> [What to work on] Which lines of the entries below run from the one holding "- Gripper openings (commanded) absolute" to the one holding "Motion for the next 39", inclusive? Set down exactly those lines and no others.

> [Data shown]
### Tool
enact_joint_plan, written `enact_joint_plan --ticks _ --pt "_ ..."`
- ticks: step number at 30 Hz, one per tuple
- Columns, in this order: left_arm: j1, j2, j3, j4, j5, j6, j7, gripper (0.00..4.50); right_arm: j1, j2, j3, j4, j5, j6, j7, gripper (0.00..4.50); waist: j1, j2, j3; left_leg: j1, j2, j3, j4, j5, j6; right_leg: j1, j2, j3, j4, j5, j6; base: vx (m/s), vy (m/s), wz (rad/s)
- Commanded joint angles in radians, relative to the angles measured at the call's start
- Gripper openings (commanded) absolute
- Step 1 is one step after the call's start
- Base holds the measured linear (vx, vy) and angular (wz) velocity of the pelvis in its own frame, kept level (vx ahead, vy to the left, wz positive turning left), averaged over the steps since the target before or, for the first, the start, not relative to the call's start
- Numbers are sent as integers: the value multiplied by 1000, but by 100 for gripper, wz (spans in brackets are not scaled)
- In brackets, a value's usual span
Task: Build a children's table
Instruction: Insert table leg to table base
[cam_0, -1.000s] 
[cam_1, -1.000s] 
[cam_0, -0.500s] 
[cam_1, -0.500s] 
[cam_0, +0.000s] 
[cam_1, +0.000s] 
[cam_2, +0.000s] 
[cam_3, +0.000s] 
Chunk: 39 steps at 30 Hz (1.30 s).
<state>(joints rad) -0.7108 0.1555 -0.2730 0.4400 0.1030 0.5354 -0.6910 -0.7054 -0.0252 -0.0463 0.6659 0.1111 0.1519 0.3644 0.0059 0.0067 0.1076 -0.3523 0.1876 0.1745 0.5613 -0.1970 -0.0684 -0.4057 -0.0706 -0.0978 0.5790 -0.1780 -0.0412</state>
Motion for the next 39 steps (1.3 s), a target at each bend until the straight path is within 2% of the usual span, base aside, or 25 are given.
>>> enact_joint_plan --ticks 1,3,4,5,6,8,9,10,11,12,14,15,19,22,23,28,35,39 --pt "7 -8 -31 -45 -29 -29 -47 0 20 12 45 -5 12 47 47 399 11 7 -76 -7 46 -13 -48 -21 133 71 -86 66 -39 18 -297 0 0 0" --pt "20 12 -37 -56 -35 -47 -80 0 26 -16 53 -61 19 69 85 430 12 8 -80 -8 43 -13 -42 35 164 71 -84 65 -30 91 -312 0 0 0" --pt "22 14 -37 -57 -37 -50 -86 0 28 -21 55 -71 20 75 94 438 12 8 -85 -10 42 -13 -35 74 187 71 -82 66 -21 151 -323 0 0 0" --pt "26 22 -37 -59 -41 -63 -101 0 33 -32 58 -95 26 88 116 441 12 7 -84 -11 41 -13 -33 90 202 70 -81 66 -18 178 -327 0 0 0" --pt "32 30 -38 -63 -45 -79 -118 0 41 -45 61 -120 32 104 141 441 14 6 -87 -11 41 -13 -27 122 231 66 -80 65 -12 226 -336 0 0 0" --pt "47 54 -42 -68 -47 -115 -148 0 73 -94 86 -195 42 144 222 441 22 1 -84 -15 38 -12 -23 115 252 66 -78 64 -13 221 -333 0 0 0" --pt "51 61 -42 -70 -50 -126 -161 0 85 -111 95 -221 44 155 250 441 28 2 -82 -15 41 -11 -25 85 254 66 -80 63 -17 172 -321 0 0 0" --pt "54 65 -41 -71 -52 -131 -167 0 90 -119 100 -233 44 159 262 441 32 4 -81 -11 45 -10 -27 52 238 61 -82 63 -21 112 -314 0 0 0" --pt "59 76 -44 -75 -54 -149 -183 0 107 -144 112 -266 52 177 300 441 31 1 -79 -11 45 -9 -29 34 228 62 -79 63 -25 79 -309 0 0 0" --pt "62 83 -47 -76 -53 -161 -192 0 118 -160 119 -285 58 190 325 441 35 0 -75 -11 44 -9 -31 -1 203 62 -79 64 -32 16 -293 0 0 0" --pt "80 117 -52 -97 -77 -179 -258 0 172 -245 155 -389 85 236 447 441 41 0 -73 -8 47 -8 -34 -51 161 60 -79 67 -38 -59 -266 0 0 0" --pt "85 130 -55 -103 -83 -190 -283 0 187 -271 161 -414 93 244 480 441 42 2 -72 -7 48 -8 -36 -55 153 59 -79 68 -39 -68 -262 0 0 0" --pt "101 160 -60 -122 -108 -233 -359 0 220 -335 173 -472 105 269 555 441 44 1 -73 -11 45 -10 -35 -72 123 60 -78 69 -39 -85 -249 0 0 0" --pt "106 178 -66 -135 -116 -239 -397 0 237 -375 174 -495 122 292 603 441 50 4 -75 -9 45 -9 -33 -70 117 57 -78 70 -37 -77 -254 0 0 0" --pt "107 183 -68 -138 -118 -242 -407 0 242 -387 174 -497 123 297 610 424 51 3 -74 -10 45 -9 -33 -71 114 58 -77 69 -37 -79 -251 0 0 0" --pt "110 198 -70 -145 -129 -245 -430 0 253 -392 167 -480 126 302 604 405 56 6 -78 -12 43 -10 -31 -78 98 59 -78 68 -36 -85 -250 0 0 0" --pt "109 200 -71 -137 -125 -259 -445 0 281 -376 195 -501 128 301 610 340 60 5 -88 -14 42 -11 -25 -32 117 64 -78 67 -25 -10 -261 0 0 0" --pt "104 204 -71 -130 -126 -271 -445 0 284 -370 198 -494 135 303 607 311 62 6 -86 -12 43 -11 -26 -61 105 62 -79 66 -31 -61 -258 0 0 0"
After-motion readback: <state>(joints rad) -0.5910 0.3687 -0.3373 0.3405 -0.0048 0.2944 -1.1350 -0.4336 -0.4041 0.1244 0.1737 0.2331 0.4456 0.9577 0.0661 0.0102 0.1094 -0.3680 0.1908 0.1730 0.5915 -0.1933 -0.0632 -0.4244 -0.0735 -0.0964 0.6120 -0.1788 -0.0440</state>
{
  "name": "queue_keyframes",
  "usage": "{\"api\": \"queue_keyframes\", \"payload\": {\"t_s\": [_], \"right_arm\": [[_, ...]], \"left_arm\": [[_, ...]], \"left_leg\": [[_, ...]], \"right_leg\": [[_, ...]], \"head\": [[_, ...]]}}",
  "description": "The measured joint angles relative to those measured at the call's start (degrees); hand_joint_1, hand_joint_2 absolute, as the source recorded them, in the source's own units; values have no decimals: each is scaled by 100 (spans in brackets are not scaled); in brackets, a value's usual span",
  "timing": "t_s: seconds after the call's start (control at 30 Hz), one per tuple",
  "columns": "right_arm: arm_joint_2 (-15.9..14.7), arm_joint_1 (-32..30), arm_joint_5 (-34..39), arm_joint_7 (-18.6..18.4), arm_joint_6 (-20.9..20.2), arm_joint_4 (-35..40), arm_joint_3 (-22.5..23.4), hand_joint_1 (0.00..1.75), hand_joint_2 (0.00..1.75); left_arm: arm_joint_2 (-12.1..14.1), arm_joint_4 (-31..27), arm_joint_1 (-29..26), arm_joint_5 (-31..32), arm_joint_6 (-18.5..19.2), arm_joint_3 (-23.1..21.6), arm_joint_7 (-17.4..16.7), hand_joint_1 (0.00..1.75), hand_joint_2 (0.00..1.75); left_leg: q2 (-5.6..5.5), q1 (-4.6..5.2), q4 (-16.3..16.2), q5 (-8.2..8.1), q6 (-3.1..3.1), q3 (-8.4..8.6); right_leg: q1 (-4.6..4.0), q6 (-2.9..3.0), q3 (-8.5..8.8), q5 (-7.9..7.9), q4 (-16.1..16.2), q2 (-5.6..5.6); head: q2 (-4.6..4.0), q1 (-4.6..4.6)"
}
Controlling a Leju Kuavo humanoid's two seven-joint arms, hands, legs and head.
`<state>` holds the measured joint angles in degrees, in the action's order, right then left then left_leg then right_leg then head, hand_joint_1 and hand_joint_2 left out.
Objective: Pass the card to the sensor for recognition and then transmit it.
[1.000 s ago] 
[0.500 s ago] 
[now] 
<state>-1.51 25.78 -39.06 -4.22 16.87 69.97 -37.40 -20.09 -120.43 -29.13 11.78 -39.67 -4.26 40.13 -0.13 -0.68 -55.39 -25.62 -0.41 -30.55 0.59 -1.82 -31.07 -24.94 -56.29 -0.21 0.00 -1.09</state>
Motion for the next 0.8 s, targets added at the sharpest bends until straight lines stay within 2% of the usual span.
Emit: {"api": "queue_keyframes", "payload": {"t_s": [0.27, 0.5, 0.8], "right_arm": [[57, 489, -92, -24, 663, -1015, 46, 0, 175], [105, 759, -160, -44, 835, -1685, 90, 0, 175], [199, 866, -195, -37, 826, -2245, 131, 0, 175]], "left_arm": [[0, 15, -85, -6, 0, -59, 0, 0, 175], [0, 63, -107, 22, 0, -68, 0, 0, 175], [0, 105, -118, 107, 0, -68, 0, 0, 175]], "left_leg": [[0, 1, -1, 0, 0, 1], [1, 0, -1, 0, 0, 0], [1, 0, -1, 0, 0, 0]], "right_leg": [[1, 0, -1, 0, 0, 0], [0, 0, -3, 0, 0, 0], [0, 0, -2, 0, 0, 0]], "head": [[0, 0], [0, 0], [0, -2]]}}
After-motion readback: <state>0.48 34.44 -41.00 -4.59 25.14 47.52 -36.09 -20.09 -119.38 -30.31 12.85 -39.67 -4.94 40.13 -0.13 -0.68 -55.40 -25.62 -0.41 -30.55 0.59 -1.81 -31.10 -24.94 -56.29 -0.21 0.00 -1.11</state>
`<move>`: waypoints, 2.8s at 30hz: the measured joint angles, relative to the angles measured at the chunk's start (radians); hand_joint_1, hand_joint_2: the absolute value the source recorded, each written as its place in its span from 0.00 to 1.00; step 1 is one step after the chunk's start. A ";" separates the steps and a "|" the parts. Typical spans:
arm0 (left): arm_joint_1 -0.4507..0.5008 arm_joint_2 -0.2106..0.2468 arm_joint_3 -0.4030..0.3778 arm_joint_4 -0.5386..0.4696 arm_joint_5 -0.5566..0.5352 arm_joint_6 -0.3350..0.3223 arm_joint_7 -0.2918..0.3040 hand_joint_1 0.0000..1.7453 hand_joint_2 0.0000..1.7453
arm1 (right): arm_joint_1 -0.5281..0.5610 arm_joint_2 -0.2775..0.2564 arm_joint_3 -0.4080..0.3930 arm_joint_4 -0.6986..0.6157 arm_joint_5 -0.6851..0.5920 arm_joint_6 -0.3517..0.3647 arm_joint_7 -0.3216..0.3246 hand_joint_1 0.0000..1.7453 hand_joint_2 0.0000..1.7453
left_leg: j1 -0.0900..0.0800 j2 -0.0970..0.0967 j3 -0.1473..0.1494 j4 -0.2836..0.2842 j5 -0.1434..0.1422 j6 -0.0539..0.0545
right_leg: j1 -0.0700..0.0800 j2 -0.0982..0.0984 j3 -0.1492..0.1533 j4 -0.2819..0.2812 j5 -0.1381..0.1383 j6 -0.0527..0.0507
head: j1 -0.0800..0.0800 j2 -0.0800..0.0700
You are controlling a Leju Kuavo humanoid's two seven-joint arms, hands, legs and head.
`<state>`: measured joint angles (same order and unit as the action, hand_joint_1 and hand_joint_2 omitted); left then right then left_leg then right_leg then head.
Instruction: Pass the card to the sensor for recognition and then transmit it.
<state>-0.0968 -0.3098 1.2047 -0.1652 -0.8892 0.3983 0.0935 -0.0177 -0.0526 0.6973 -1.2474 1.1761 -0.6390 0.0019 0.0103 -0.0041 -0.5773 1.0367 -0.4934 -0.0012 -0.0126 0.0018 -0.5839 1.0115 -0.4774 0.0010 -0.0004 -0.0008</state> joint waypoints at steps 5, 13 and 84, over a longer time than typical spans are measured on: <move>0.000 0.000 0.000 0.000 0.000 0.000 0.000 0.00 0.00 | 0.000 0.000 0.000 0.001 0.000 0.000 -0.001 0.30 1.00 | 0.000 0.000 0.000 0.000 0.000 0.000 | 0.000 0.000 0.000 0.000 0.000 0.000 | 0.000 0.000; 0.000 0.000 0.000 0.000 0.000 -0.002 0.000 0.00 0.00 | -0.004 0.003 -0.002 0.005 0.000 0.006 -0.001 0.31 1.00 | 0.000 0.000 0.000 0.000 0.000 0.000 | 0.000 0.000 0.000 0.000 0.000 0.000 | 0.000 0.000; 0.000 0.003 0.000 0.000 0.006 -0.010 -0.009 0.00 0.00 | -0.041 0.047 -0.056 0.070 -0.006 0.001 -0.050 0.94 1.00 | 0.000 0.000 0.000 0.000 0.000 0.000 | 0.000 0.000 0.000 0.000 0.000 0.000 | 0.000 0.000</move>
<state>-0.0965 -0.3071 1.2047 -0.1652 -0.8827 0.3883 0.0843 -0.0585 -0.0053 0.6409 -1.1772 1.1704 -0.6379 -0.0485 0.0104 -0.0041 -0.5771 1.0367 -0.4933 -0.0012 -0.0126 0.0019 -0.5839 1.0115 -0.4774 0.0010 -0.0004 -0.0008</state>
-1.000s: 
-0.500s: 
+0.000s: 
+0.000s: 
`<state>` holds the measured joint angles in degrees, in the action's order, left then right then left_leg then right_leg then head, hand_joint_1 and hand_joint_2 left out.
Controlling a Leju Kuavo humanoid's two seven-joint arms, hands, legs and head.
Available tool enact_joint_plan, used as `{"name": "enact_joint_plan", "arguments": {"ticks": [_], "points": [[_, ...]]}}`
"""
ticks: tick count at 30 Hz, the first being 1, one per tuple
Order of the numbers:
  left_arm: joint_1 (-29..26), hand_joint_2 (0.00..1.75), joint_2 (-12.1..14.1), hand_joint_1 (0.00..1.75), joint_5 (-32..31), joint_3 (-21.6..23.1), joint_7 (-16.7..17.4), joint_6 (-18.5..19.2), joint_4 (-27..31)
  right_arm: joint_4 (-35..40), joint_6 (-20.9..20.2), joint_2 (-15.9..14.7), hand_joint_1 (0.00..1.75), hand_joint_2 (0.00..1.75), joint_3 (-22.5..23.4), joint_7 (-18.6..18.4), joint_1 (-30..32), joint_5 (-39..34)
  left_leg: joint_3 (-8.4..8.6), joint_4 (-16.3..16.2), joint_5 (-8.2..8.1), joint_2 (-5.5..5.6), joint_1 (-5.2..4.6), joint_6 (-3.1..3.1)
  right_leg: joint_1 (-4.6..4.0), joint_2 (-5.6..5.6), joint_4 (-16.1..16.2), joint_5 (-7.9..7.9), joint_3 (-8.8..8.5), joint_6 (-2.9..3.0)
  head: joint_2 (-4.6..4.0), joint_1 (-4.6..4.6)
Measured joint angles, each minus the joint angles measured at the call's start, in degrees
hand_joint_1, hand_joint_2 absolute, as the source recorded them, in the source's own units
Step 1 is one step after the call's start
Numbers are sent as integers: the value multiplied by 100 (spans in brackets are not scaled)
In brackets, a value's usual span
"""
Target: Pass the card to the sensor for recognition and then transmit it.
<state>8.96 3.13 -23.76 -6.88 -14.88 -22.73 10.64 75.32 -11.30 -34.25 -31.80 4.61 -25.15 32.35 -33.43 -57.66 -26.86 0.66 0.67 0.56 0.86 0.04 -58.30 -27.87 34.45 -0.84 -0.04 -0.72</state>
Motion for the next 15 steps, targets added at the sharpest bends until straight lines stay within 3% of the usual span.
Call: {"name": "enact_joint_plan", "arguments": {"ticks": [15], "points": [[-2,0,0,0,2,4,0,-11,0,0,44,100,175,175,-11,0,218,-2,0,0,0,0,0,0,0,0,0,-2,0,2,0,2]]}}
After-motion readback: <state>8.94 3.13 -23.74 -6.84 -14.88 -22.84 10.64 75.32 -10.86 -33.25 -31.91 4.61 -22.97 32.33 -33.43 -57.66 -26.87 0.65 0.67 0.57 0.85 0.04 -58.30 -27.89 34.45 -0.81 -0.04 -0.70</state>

> [Result for this task]
- Gripper openings (commanded) absolute
- Step 1 is one step after the call's start
- Base holds the measured linear (vx, vy) and angular (wz) velocity of the pelvis in its own frame, kept level (vx ahead, vy to the left, wz positive turning left), averaged over the steps since the target before or, for the first, the start, not relative to the call's start
- Numbers are sent as integers: the value multiplied by 1000, but by 100 for gripper, wz (spans in brackets are not scaled)
- In brackets, a value's usual span
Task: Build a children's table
Instruction: Insert table leg to table base
[cam_0, -1.000s] 
[cam_1, -1.000s] 
[cam_0, -0.500s] 
[cam_1, -0.500s] 
[cam_0, +0.000s] 
[cam_1, +0.000s] 
[cam_2, +0.000s] 
[cam_3, +0.000s] 
Chunk: 39 steps at 30 Hz (1.30 s).
<state>(joints rad) -0.7108 0.1555 -0.2730 0.4400 0.1030 0.5354 -0.6910 -0.7054 -0.0252 -0.0463 0.6659 0.1111 0.1519 0.3644 0.0059 0.0067 0.1076 -0.3523 0.1876 0.1745 0.5613 -0.1970 -0.0684 -0.4057 -0.0706 -0.0978 0.5790 -0.1780 -0.0412</state>
Motion for the next 39 steps (1.3 s), a target at each bend until the straight path is within 2% of the usual span, base aside, or 25 are given.

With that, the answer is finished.